Este 14 de febrero, se cumple un año que decidió dejar las flores y los chocolates para otros más neófitos. Durante 6 años, creyó ser la mitad de una relación, en la cual la cama la compartían tres y la calle solo dos.
Vivía su vida desde las sombras, se había convertido en una llamada conveniente y de desfogue. Pero, aun así, lo amaba y esperaba con ansias el día que él, cambiara y la escogiera.
Nunca sucedió. El cumpleaños de su esposa, la clausura del colegio de los niños o el viaje de fin de año, eran tiempo muerto, lejos de su amado.
Los horarios de llamadas, sumamente restrictos. Durante el día, después de las diez y de las seis de la tarde, ni pensarlo.
Aún así esperaba y soñaba con un cambio de aire en su relación. Sus amigos le hablaban claro, “no eres más que la otra y nunca vas a dejar de serlo”.
Ante esas palabras, ella recordaba las conversaciones, en las cuales al calor de la pasión él le juraba amor eterno y lo mucho que la amaba. “Solo tú me comprendes, ella y yo solo estamos juntos por apariencia”.
Un colchón y el juego de sabanas
Con el paso del tiempo, el placer se volvió rutina y la rutina una obsesión. Había invertido demasiado tiempo y sueños, y él tenía que ser de ella.
Las navidades, una llamada a media tarde, era todo lo que le traía su “Santa Claus”. Eso sí, el regalo de su amor llevaba dos semanas bajo el árbol, así le demostraba cuánto la quería.
Cinco años y 11 meses, duró el juego. Uno, en el que el precio más alto lo tenía que pagar ella, por ser el eslabón débil.
Sin más que un colchón, manchado por encuentros sudorosos, y un juego de sabanas desgastadas por los cuerpos retorcidos durante el orgasmo, ella hizo sus cuentas. “Salí perdiendo, pero quería jugar la última carta”.
La falsa valentía
Así, sin imaginarlo, de su boca salio el ultimátum. Era jueves temprano en la tarde, con prisa y la excusa de una cena familiar, él le dejó claro que disponían de poco tiempo.
“No”, esto ya no va a más. Cual María Conchita Alonso, la oración final fue: “O ella o yo”.
A medio vestir y con el pene semierecto, él se vistió y salió del pequeño apartamento. “Tú lo decidiste”, sentenció antes de marcharse.

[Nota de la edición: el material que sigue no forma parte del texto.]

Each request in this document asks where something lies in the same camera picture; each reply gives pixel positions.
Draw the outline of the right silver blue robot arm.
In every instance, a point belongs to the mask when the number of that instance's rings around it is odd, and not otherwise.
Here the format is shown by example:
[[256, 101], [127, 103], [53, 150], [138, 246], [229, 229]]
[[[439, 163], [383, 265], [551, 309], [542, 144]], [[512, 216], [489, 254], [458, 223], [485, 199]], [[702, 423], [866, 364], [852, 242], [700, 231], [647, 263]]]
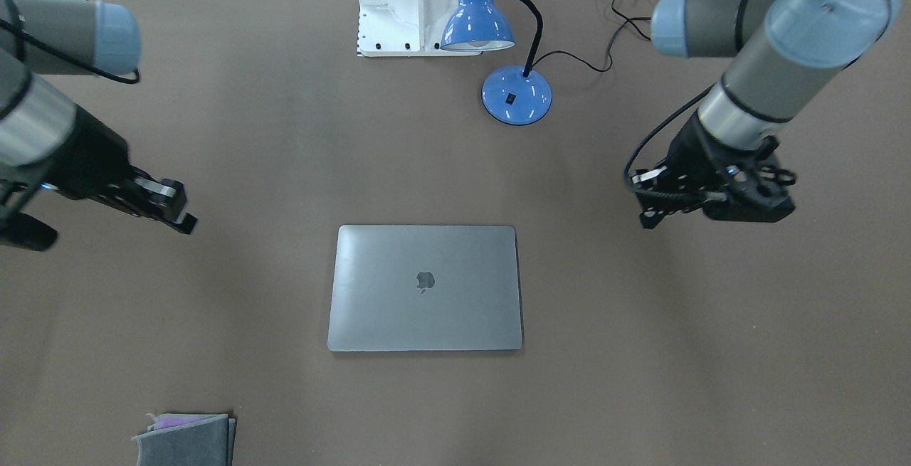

Pasaron las horas y nada, ni una llamada, mensaje, nada. Con cada minuto, la angustia crecía, al igual que el tráfico en la avenida que pasa frente a su edificio.
Contra sus deseos tomó el celular y le marcó. Había roto otra regla, llamó después de las seis.
El tono marcaba y luego la llamada era interrumpida. Una, dos, tres veces, hasta el mensaje “usuario se encuentra fuera del área de servicio”.
Algo en su vientre presionó su pecho con fuerza y acto seguido las lágrimas. Como una desequilibrada tomó el móvil y así comenzó una seguidilla de mensajes.
Empezó pidiendo una disculpa. Send a send los textos, como bananos en la refrigeradora, se volvieron más negros.
El último fue, “si no regresas me mato”.
Así me llegué a amar
Dos días después, despertó en la cama de un sanatorio. ¿”Vino Mario?”, en el rostro de su hermana y mejor amiga se personificó la decepción. “No y nunca va a venir, es hora que te des cuenta que nunca fuiste nada más que una cuchara para él”.
El lavado de estómago le dejó un poco molesta del esófago y con poca hambre, pero el verdadero daño estaba en su cabeza. Así, al salir del sanatorio buscó ayuda para ordenar sus ideas.
Hoy, un año después comprendió algo, así como él a ella, ella no lo amaba. “Nadie puede dar lo que no tiene y quien se valora tan poco, como para matarse, no se ama a sí mismo”.